Die Günstlinge der Unterwelt - 5
Den Rang habe ich mir im letzten Krieg verdient. In diesem Krieg nannten mich beide Seiten ›der Wind des Todes‹.« Das war eines der Male gewesen, die er an den Fingern abzählen konnte.
Er wandte sich von Nathan ab und fixierte die Prälatin mit einem Blick von solch kalter Bedrohlichkeit, daß sie schluckend einen Schritt zurückwich. »Durch den Bruch des Abkommens hast du jede Schwester, die in den Midlands aufgegriffen wird, zum Tode verurteilt. Nach den Bedingungen des Abkommens ist dieses Urteil hiermit über sie gefällt. Ihr alle habt das Recht auf ein Verfahren oder auf Gnade verwirkt. Wer von euch aufgegriffen wird, wird augenblicklich und ohne vorherigen Urteilsspruch hingerichtet.«
Zedd stieß die Faust in die Luft. Blitze stürzten aus klarem Himmel herab und schlugen in die Burg über ihnen. Ein ohrenbetäubendes Geheul erhob sich, und ein Ring aus Licht breitete sich aus, raste am Himmel daher und hinterließ dabei eine Wolkenspur, dem Rauch eines Feuers gleich.
»Das Abkommen ist beendet! Du befindest dich jetzt auf feindlichem Gebiet, und der Tod weht dir ins Gesicht.
Falls du mich mit diesem Halsring verschleppst, dann verspreche ich dir, werde ich in deine Heimat ziehen und den Palast der Propheten in Schutt und Asche legen.«
Prälatin Annalina Aldurren betrachtete ihn einen Augenblick lang stumm, mit versteinerter Miene. »Mach keine Versprechungen, die du nicht halten kannst.«
»Stell mich auf die Probe.«
Ein entrücktes Lächeln streifte ihre Lippen. »Wir müssen aufbrechen.«
Zedd nickte grimmig entschlossen. »So sei es.«
Verna wurde sich nur allmählich dessen bewußt, daß sie wach war. Mit geschlossenen Augen war es ebenso dunkel wie mit offenen. Sie blinzelte und versuchte festzustellen, ob sie wirklich bei Bewußtsein war.
Sie entschied, daß sie tatsächlich wach war, und rief ihr Han herbei, um eine Flamme anzuzünden. Es kam nicht. Sie versenkte sich tiefer in ihr Inneres und schöpfte noch mehr Kraft.

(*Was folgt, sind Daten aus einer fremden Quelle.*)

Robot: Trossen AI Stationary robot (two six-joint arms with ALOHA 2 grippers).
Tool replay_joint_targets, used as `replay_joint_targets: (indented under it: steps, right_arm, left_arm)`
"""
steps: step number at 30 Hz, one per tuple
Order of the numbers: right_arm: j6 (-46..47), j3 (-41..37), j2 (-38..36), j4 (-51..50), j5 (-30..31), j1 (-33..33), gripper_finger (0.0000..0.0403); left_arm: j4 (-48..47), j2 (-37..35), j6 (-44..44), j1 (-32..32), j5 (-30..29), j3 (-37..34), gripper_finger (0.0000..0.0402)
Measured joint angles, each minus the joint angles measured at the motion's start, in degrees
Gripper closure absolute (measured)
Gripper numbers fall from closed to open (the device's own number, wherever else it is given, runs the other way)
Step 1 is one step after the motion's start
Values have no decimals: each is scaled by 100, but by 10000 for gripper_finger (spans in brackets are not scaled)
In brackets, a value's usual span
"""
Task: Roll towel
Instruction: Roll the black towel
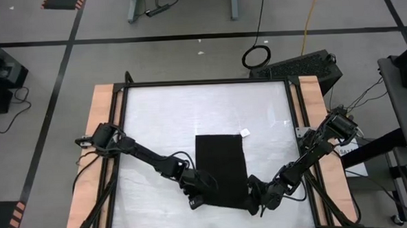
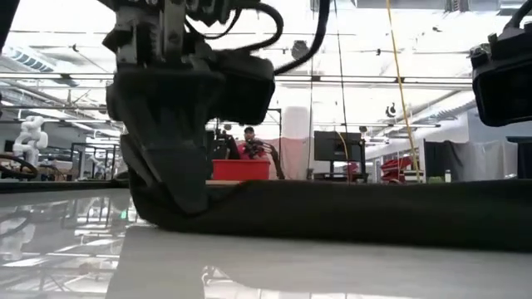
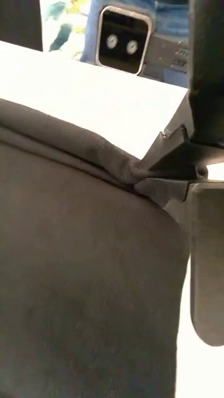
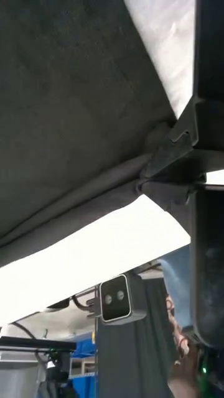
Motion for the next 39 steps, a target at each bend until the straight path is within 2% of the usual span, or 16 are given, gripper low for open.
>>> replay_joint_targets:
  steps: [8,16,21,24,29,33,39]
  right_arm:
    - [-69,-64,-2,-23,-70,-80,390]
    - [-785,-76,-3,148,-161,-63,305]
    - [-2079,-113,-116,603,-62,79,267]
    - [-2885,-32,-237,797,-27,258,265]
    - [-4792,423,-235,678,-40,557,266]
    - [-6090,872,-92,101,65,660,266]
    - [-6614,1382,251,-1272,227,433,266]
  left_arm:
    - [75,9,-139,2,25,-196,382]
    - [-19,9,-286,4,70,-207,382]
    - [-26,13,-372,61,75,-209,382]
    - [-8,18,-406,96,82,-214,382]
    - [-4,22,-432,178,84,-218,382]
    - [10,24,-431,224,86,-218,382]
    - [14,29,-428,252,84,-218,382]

Mit äußerster Anstrengung gelang es ihr schließlich, eine kleine Flamme in ihrer Handfläche zu entzünden. Auf dem Boden neben dem Strohlager, auf dem sie saß, stand eine Kerze. Sie schickte die Flamme in den Kerzendocht und sank erleichtert zusammen, denn nun konnte sie auch ohne die ungeheure Anstrengung, die erforderlich war, um eine Flamme mit ihrem Han am Brennen zu halten, sehen.
Die Kammer war leer bis auf das Strohlager und die Kerze sowie, an der gegenüberliegenden Wand, ein kleines Tablett mit Brot und einer Blechtasse mit Wasser und einem Gefäß, das aussah wie ein Nachttopf. Besonders groß war der Raum nicht. Fenster gab es keine, nur eine schwere Holztür.
Verna erkannte die Kammer wieder. Es war eine der Zellen des Krankenreviers. Was suchte sie im Krankenrevier?
Als ihr Blick nach unten fiel, stellte sie fest, daß sie nackt war. Sie drehte sich zur Seite und sah ihre Kleider, zu einem Stapel zusammengelegt. Beim Umdrehen spürte sie etwas an ihrem Hals. Sie langte vorsichtig nach oben und betastete ihren Hals.
Ein Rada’Han.
Ein Kribbeln lief über ihre Haut. Gütiger Schöpfer, sie hatte einen Rada’Han um den Hals. Eine Woge von Panik schlug schwindelerregend über ihr zusammen. Sie griff nach ihrem Hals, versuchte, ihn herunterzureißen. Sie hörte, wie ihrer Kehle ein Schrei entfuhr, während sie entsetzt wimmernd voller Verzweiflung an dem unnachgiebigen Metallring zerrte.
Voller Abscheu wurde ihr bewußt, was die jungen Burschen dabei empfinden mußten, wenn man ihnen dieses Werkzeug der Herrschaft umlegte. Wie viele Male hatte sie persönlich einen Halsring benutzt, um jemandem ihren Willen aufzuzwingen? Aber doch nur, um ihnen zu helfen – nur zu ihrem Besten. Empfanden sie dieselbe ohnmächtige Angst?
Voller Scham erinnerte sie sich daran, wie sie den Ring bei Warren benutzt hatte.
»Gütiger Schöpfer, vergib mir«, weinte sie. »Ich wollte nur dein Werk tun.«
Sie unterdrückte schniefend ihre Tränen und riß sich zusammen. Sie mußte herausfinden, was vorgefallen war. Diesen Ring trug sie jedenfalls nicht zu ihrem Wohl. Er war da, um sie zu beherrschen.
Verna betastete ihre Hand. Der Ring der Prälatin war verschwunden. Ihr Mut sank. Sie hatte in ihrer Position versagt. Sie küßte den bloßen Finger und flehte inständig um Kraft.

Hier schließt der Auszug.